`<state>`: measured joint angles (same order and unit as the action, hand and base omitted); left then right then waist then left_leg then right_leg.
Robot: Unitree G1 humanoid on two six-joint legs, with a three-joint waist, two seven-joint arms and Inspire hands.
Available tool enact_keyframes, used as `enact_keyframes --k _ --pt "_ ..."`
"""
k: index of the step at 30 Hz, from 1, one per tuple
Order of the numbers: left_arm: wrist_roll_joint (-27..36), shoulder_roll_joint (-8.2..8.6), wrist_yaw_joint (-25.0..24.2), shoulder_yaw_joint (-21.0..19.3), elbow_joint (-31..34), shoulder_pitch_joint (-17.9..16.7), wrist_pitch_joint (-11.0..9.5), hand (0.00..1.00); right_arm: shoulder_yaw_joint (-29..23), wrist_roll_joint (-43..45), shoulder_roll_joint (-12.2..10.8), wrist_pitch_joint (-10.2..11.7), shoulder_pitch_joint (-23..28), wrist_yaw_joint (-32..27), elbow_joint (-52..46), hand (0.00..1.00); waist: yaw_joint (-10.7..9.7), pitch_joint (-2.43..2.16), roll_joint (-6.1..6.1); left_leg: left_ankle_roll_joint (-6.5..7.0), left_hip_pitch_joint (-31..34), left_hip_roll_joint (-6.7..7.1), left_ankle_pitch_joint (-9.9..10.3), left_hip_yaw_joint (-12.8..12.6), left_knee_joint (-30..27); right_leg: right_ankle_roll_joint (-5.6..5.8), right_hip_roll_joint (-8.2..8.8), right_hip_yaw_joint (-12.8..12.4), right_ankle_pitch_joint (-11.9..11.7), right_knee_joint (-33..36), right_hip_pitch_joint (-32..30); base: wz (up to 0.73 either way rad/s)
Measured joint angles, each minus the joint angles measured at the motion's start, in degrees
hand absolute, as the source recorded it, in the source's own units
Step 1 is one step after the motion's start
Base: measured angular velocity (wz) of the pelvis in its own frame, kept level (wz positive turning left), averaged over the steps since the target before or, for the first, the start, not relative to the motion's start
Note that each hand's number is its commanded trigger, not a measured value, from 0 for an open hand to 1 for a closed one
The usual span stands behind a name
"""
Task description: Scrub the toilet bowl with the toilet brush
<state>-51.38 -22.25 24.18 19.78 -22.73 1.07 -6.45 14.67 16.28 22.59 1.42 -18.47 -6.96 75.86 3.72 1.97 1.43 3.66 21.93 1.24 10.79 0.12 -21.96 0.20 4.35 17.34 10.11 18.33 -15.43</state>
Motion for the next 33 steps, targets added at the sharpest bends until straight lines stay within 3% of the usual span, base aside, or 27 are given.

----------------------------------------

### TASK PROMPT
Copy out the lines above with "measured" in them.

### SOLUTION TO THE EXERCISE
`<state>`: measured joint angles (same order and unit as the action, hand and base omitted); left then right then waist then left_leg then right_leg.
Measured joint angles, each minus the joint angles measured at the motion's start, in degrees
Base: measured angular velocity (wz) of the pelvis in its own frame, kept level (wz positive turning left), averaged over the steps since the target before or, for the first, the start, not relative to the motion's start
Note that each hand's number is its commanded trigger, not a measured value, from 0 for an open hand to 1 for a closed one

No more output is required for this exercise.